Background: The interleukin-28B (IL28B) gene polymorphism is a strong baseline predictor of sustained virological response (SVR) in hepatitis C virus (HCV) treatment. The length of thymine--adenine dinucleotide repeats, or (TA)n, in the regulatory region of IL28B can affect interferon transcription. In order to determine predictive values in HCV infection, we explored the correlation among factors including (TA)n genotypes, clinical features, interferon-λ-3 (IFNL3) and interferon-λ-4 (IFNL4) polymorphisms, and HCV treatment outcome.
Methods: Sera from 492 patients with chronic HCV infection, 101 individuals with spontaneous HCV clearance and 123 healthy blood donors (control group) were analyzed. Genotyping of the (TA)n was performed by direct sequencing. The rs12979860 (IFNL3) was identified using nested PCR and sequencing, while ss469415590 (IFNL4) was identified by real-time PCR.

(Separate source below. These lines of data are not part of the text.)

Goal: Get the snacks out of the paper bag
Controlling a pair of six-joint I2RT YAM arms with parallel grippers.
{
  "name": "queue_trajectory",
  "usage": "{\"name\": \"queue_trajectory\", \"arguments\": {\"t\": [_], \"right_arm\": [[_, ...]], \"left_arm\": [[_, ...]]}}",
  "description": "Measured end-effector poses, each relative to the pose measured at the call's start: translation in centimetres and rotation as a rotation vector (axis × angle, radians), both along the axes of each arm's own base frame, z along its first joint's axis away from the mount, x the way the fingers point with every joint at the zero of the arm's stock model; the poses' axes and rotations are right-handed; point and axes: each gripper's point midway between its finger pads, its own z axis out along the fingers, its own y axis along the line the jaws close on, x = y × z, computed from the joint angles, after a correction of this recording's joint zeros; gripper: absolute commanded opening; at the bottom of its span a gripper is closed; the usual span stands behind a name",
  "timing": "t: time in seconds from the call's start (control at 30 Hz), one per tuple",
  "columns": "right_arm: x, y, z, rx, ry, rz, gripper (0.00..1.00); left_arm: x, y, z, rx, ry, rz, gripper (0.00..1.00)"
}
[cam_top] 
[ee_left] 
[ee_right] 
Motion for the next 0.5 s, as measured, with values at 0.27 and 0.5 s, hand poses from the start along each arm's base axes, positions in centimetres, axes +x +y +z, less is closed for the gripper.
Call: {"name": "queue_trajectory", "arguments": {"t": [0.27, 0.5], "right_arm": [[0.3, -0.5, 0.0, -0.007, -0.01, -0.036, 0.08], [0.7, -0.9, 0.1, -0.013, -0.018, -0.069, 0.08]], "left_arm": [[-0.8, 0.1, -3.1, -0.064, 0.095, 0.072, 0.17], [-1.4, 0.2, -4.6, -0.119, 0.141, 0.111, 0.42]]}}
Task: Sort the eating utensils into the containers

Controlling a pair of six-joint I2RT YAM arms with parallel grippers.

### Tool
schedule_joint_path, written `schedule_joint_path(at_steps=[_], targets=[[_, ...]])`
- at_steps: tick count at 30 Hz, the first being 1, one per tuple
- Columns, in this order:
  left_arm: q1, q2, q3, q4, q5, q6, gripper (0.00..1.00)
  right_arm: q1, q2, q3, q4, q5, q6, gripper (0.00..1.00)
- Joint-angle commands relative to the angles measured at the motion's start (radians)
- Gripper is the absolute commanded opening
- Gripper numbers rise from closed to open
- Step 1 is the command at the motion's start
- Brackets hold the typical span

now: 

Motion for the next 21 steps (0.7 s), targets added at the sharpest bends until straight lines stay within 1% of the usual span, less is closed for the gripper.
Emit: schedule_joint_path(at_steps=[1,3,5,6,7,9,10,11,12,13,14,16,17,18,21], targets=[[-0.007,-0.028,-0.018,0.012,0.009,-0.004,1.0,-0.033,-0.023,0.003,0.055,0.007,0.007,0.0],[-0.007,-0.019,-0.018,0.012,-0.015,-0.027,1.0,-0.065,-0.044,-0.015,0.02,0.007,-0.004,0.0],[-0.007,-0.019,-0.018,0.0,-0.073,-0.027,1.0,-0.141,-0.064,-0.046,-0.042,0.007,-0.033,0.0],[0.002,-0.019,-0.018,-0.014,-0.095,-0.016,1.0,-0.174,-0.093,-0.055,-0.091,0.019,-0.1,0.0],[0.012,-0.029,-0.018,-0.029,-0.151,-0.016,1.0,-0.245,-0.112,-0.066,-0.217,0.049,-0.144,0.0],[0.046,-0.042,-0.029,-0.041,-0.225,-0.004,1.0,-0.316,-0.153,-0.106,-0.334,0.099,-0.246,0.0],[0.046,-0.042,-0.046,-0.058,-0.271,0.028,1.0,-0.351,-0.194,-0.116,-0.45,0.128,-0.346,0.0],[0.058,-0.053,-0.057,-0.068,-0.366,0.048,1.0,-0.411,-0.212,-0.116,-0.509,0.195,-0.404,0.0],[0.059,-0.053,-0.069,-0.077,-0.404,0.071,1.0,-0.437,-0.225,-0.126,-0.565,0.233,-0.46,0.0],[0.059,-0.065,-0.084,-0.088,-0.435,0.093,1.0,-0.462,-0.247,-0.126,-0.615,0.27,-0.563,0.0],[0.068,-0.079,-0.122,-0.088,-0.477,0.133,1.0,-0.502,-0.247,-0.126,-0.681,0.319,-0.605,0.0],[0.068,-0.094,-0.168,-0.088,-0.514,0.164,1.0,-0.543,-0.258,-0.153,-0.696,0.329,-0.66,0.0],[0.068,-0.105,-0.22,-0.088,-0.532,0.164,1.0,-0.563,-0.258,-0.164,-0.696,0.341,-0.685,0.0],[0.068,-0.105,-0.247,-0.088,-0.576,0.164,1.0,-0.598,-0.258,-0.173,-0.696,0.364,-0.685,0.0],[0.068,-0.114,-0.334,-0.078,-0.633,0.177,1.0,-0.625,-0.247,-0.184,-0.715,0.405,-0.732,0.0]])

Results: The distribution of (TA)n was similar between individuals with spontaneous HCV clearance and chronic HCV infection, but differed significantly from healthy controls. Individuals with both (TA)n alleles ≥ 12 had significantly higher SVR rate compared to individuals with at least one (TA)n <12 allele. This strong correlation was seen for patients infected with HCV-1, HCV-3, and HCV-6. The (TA)n genotypes were not associated with HCV viral load, ALT levels and liver stiffness, but were correlated with platelet counts (p<0.001). In contrast, rs12979860 (CC) and ss469415590 (TT/TT) genotypes were associated with higher SVR rated only in patients with HCV-1.
Conclusions: The (TA)n genotypes were not associated with spontaneous clearance of HCV infection but associated with treatment response in patients infected with HCV-1, HCV-3 and HCV-6. In contrast, IFNL3 and IFNL4 polymorphisms were predictive of treatment outcome only for patients infected with HCV-1.